Erwin Allen Esper is leaving the University of Illinois, to go to the University of Washington at Seattle, as Associate Professor of Psychology.

Urban T. Holmes, of the University of North Carolina, has been promoted from an Associate Professorship to a Professorship of French.

Edgar Howard Sturtevant, of Yale University, has been made Professor of Linguistics and Comparative Philology in that institution. He thus becomes the successor to Hanns Oertel, who left Yale about fifteen years ago, and is now Professor of Oriental Languages at the University of Marburg, Germany.

James R. Ware has returned from two years' study in Paris as American Field Service Fellow in Oriental Languages, and has gone to the University of Washington as Instructor in Classical Languages.

In the second three months of 1927, the following new members were received into the Linguistic Society of America:

Mrs. W. F. Albright (Ruth Norton), Box 333, Jerusalem, Palestine. Mr. D. Sutherland Davidson, Univ. of Pennsylvania, Philadelphia, Pa. (Anthropology)

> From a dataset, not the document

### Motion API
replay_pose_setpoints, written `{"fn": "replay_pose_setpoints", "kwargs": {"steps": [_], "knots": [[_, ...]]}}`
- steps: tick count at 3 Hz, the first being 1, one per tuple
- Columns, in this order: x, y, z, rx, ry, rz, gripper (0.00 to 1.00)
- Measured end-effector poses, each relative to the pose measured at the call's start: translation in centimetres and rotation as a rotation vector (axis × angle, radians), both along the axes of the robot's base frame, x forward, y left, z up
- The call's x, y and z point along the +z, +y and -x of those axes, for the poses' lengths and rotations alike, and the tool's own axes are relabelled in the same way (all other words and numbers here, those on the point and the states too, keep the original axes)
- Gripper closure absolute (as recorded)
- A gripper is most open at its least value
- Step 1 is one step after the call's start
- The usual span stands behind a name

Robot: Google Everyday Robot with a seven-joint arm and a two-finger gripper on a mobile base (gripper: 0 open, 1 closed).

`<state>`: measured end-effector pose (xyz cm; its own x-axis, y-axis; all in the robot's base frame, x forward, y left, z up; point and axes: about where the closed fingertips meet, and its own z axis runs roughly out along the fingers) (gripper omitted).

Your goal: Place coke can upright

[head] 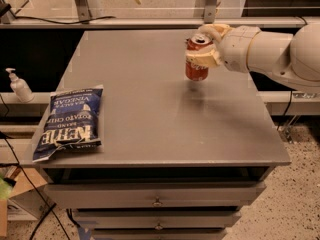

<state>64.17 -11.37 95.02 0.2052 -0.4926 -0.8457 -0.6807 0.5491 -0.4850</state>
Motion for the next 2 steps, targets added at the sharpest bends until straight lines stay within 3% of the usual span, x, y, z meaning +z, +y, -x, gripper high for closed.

Dr. Wren Jones Grinstead, Univ. of Pennsylvania, Philadelphia, Pa. (Education)

Prof. Philip K. Hitti, 14 Wilton St., Princeton, N. J. (Semitic Lit., Princeton Univ.)

Prof. Oliver M. Johnston, Box 1132, Stanford University, Calif. (Romanic Langs.)

Prof. Emeritus Henry R. Lang, Box 176 Yale Sta., New Haven, Conn. (Romance Langs. and Lits., Yale Univ.)

Mr. Fang-Kuei Li, 5630 Ingleside Av., Chicago, Ill.

Prof. Ida Kruse McFarlane, 1473 Gilpin St., Denver, Colo. (Eng. Lit., Univ. of Denver)

Mr. Milman Parry, American University Union, 173 Boulevard St.Germain, Paris, France.

Prof. Camille E. Werling, Univ. of Denver, Denver, Colo. (Romance Langs.)

George Melville Bolling, Professor of Greek at the Ohio State University, has, by the payment of the proper sum into the treasury, become a Life Member of the Linguistic Society.